→ Work item:
Scan the data. Collect each line that contains the word "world".

→ Source material:
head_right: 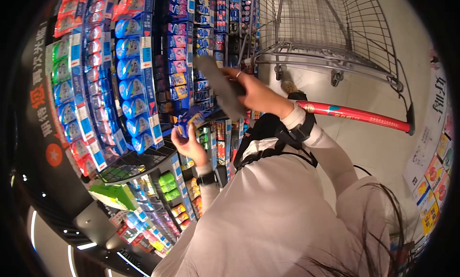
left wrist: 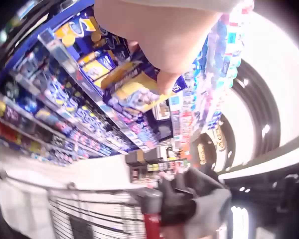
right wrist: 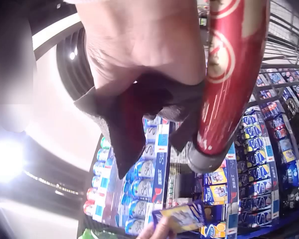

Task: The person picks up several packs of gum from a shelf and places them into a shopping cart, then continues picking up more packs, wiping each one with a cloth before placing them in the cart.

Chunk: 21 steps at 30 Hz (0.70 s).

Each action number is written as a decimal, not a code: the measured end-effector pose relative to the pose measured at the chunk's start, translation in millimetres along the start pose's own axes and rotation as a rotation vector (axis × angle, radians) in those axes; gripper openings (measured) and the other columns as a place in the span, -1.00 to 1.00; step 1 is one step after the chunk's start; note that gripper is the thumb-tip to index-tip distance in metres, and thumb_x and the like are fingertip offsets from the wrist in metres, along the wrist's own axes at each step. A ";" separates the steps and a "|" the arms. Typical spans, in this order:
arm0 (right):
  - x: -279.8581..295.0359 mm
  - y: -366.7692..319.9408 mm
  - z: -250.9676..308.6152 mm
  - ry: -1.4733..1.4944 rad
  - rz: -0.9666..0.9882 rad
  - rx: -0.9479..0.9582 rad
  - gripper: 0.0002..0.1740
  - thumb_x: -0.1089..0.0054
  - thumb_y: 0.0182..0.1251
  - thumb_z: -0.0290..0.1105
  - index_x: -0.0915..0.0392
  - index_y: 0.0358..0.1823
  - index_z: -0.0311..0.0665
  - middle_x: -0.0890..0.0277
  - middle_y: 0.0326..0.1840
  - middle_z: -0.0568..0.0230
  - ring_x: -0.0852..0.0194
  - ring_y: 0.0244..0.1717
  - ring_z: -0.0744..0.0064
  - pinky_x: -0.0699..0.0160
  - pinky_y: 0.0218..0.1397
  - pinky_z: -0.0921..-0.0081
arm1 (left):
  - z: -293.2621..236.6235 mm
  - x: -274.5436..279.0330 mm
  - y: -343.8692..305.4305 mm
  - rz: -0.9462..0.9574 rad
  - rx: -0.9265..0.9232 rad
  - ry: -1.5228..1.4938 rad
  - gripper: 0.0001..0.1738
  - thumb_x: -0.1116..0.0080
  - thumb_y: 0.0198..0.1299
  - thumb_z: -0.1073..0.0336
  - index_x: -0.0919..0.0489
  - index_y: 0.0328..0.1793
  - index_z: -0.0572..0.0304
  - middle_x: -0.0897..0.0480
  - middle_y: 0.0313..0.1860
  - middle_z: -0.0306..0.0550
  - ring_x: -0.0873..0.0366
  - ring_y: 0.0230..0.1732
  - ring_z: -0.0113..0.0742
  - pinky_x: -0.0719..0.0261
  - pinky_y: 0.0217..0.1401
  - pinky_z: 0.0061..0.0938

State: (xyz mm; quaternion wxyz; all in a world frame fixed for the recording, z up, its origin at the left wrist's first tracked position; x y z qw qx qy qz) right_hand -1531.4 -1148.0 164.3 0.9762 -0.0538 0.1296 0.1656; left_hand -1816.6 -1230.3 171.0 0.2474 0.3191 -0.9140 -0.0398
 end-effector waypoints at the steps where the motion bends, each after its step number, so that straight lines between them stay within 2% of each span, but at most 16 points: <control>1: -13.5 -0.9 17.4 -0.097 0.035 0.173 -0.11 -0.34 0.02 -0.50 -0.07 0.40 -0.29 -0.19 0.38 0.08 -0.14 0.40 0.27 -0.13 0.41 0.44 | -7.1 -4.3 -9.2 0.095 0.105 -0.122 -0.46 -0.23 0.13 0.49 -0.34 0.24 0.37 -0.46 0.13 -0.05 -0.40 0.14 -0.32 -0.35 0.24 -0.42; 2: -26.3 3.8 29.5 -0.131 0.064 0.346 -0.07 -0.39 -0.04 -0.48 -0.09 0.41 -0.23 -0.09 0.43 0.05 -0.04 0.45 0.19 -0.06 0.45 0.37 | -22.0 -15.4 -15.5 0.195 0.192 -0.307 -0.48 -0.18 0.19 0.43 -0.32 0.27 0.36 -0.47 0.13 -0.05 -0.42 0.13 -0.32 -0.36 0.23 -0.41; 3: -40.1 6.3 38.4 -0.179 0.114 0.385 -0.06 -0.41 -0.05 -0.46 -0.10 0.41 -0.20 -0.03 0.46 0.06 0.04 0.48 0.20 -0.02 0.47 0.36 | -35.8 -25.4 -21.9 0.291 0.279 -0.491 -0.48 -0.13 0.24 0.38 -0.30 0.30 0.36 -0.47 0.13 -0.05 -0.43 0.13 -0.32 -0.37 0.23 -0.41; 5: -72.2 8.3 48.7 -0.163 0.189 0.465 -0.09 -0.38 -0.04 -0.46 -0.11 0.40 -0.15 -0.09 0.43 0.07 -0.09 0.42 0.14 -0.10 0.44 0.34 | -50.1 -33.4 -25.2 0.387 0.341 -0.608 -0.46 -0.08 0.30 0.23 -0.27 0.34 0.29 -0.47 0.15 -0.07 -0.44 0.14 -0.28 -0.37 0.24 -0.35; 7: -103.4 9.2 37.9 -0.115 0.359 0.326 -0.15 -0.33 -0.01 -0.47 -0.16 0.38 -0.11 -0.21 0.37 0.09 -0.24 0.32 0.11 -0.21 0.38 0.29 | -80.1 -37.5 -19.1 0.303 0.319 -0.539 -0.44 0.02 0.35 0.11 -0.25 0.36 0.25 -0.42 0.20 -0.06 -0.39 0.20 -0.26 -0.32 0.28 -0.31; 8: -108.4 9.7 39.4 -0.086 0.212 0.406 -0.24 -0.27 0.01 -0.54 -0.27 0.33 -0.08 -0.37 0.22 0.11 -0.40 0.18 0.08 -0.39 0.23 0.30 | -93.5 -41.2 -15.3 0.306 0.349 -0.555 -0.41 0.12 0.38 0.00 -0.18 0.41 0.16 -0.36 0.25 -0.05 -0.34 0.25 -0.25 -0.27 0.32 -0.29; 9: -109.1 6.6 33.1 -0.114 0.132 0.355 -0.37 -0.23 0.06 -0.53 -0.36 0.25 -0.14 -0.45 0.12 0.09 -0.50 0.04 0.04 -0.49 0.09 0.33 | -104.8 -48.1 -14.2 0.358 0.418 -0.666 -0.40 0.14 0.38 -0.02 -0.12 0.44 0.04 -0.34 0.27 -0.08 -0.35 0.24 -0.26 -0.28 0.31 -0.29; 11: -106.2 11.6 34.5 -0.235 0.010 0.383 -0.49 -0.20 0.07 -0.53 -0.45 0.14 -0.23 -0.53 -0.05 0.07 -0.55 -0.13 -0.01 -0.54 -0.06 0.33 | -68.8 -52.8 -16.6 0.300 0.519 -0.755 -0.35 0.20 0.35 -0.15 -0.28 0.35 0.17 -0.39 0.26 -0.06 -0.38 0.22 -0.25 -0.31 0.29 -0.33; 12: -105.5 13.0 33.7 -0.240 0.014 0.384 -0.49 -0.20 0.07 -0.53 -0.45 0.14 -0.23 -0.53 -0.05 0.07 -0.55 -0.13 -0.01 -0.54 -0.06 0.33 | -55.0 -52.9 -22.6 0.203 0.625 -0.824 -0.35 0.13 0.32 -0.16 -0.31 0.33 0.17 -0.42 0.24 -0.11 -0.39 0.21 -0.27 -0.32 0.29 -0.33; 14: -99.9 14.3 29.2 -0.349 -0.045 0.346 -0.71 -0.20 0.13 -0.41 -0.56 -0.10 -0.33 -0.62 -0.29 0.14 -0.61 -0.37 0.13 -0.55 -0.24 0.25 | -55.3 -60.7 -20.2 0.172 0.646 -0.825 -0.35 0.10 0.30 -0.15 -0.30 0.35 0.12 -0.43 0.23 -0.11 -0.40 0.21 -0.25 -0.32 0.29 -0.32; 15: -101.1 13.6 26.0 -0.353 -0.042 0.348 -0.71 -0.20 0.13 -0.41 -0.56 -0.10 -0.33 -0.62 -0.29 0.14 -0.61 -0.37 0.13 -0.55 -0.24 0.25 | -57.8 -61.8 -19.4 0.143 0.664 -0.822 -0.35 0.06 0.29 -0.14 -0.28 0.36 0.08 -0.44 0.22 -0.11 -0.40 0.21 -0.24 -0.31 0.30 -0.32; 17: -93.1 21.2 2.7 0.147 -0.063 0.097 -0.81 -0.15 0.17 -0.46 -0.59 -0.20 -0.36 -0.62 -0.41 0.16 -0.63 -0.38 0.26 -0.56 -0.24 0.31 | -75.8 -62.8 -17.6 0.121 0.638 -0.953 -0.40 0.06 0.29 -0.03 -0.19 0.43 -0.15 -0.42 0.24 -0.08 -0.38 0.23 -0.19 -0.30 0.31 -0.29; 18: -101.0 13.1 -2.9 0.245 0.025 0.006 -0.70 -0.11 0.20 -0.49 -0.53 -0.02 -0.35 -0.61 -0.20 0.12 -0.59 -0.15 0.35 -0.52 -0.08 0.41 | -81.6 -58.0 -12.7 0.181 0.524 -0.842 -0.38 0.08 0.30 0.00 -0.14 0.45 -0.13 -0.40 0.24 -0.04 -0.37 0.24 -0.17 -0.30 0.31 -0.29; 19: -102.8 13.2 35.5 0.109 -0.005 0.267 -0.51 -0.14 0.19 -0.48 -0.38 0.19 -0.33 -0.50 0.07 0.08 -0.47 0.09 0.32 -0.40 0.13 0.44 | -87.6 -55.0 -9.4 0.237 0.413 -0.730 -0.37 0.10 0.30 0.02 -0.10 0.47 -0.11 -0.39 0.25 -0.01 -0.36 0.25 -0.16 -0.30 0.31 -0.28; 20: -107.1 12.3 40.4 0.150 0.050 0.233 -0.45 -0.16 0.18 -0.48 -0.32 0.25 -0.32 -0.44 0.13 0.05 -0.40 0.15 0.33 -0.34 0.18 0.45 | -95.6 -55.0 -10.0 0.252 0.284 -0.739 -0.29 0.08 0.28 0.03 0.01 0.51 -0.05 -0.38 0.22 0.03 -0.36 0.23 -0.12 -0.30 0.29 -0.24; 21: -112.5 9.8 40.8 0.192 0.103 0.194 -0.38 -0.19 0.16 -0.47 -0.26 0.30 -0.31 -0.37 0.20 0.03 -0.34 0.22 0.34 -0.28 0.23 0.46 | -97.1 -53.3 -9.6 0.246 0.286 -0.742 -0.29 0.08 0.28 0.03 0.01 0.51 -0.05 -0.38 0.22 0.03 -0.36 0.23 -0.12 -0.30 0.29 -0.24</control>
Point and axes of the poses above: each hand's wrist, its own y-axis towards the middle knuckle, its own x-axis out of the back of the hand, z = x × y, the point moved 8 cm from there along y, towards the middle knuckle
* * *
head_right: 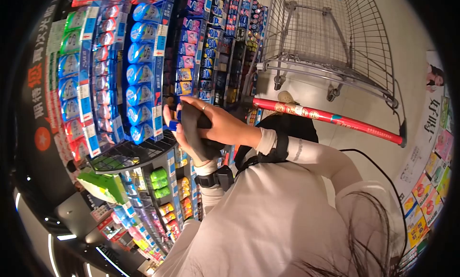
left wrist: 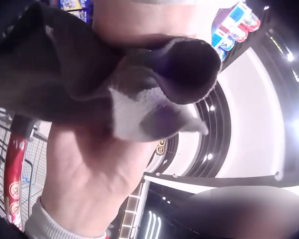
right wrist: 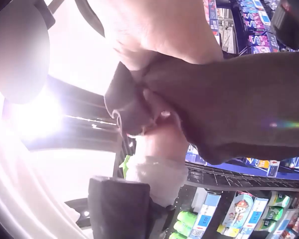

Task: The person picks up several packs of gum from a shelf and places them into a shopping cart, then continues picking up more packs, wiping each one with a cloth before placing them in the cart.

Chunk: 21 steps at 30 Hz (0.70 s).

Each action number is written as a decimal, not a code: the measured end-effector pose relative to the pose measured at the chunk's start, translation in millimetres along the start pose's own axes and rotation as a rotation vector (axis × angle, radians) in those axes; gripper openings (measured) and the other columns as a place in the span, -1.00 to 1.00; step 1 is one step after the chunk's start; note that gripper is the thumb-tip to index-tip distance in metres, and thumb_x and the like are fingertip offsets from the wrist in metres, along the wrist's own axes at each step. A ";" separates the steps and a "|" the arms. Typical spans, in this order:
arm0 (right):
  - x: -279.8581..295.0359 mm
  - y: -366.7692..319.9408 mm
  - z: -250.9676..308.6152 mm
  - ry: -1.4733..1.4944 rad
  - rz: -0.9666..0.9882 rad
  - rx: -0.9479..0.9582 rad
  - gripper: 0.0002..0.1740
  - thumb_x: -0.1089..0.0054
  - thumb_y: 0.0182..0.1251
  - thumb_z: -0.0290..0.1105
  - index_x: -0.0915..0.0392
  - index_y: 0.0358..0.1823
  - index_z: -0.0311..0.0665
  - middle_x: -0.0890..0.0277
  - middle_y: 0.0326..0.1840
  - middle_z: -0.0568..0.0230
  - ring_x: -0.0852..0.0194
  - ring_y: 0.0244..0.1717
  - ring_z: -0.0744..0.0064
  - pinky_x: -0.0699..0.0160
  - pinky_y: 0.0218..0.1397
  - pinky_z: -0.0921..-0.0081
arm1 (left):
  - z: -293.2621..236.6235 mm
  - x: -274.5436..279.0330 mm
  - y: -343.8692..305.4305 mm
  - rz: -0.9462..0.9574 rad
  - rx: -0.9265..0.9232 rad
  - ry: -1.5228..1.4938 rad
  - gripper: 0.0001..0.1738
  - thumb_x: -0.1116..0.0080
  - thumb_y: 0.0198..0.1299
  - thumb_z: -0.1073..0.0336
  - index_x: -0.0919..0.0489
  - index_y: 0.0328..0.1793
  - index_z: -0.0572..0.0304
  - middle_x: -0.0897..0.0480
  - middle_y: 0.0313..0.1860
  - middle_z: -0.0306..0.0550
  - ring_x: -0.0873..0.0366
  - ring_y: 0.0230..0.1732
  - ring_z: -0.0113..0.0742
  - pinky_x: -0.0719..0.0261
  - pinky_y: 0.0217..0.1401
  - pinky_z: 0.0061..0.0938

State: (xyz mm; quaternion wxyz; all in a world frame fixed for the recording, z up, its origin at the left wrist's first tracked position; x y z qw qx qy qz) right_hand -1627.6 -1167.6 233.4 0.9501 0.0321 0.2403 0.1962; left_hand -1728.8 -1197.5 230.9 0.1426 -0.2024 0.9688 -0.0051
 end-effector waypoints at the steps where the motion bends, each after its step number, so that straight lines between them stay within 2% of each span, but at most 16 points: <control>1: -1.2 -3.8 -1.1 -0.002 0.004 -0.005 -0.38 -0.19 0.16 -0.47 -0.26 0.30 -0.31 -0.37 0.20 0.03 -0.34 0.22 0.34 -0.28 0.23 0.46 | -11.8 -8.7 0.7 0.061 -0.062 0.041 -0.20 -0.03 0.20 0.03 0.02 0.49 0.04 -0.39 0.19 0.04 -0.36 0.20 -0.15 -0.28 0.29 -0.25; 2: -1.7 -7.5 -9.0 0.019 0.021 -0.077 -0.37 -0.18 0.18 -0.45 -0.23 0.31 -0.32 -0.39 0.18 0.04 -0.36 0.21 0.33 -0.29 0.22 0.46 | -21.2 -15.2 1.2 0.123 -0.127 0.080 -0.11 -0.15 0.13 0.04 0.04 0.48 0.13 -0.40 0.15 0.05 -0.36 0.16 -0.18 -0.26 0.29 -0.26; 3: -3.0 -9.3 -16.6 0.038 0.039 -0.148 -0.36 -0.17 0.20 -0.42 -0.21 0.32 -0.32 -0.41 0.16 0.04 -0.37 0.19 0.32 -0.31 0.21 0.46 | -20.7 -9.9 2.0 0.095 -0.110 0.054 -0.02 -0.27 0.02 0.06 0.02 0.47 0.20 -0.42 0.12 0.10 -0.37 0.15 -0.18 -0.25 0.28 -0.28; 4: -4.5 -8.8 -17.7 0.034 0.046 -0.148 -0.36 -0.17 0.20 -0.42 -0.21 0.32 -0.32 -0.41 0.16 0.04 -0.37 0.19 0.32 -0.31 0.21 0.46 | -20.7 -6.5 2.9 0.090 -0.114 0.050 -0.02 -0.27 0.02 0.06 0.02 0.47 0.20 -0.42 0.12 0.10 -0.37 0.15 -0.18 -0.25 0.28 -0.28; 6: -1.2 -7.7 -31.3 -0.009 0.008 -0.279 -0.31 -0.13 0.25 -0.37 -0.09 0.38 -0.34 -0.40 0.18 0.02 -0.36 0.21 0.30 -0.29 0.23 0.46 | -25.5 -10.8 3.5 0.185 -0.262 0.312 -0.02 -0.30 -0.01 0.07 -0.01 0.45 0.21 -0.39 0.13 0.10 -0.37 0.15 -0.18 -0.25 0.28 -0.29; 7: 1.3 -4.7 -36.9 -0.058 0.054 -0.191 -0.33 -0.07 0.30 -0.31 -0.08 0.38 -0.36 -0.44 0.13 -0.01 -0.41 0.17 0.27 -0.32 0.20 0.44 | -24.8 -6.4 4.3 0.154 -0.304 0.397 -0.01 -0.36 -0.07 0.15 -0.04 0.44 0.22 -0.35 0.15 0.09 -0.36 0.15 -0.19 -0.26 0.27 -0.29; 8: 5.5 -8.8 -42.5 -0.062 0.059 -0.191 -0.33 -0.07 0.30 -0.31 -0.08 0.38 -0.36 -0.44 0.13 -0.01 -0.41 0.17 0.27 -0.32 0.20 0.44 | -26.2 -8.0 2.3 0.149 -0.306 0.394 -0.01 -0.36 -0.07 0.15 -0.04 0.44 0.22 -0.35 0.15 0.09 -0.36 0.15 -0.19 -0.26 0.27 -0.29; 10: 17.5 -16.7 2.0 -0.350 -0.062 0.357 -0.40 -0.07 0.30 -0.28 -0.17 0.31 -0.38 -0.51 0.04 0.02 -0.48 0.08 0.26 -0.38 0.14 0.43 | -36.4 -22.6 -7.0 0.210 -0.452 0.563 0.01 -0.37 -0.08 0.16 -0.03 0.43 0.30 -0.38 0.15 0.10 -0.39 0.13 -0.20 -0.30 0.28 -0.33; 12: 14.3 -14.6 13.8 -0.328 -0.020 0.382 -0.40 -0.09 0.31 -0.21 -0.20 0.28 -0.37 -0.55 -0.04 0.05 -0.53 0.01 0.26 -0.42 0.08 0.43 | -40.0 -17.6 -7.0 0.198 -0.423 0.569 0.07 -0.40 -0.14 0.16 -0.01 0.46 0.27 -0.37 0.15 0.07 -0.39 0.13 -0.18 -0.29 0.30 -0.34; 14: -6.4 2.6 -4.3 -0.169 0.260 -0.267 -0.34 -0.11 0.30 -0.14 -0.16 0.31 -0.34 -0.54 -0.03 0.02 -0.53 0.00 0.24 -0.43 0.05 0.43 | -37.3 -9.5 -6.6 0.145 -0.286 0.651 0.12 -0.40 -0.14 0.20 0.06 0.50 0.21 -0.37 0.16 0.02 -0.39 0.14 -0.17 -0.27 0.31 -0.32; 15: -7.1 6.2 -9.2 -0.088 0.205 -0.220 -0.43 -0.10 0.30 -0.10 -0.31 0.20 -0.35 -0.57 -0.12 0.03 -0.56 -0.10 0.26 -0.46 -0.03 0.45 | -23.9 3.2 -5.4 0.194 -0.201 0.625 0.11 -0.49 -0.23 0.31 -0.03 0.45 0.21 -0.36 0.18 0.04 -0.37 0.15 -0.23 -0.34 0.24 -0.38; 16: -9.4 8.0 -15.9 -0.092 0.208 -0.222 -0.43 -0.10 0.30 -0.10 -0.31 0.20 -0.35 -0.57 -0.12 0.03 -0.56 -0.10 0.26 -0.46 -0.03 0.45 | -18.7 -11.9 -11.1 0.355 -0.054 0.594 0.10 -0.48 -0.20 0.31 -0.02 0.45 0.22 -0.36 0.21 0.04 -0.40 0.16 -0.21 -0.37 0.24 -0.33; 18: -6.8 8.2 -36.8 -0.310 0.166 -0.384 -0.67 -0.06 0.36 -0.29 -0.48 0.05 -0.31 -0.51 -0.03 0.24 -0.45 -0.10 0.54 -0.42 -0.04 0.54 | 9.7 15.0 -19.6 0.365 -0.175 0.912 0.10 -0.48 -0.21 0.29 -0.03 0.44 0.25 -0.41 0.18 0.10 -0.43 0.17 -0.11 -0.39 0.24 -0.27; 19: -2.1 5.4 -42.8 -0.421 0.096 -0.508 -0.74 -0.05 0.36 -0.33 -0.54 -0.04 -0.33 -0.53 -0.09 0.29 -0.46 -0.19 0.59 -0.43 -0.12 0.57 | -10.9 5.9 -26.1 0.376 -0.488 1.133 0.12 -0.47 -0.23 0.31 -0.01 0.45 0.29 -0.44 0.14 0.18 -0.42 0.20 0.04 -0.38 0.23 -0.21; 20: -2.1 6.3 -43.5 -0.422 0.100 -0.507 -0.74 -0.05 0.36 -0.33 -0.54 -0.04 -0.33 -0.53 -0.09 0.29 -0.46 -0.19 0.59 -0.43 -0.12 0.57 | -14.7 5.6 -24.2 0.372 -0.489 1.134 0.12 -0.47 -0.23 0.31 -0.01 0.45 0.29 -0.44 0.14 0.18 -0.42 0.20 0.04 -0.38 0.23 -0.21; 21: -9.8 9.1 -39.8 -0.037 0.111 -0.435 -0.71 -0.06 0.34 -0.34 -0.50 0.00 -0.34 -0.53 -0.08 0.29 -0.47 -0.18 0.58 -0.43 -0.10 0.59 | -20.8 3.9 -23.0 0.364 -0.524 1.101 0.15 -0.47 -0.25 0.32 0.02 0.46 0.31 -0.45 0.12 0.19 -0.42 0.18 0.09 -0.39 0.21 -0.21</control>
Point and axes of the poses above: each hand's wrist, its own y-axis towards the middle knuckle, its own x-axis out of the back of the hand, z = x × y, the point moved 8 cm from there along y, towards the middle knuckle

→ Task output:
State: (xyz mm; quaternion wxyz; all in a world frame fixed for the recording, z up, its origin at the left wrist's first tracked position; x y z qw qx qy qz) right_hand -1531.4 -1148.0 164.3 0.9762 -0.0538 0.1296 0.1656; left_hand -1816.6 -1230.3 171.0 0.2474 0.3191 -0.9140 -0.0398
State: (xyz mm; quaternion wxyz; all in a world frame fixed for the recording, z up, its origin at the left wrist's first tracked position; x y z qw qx qy qz) right_hand -1627.6 -1167.6 233.4 0.9501 0.0321 0.2403 0.1962; left_hand -1728.8 -1197.5 230.9 0.1426 -0.2024 0.9688 -0.0051

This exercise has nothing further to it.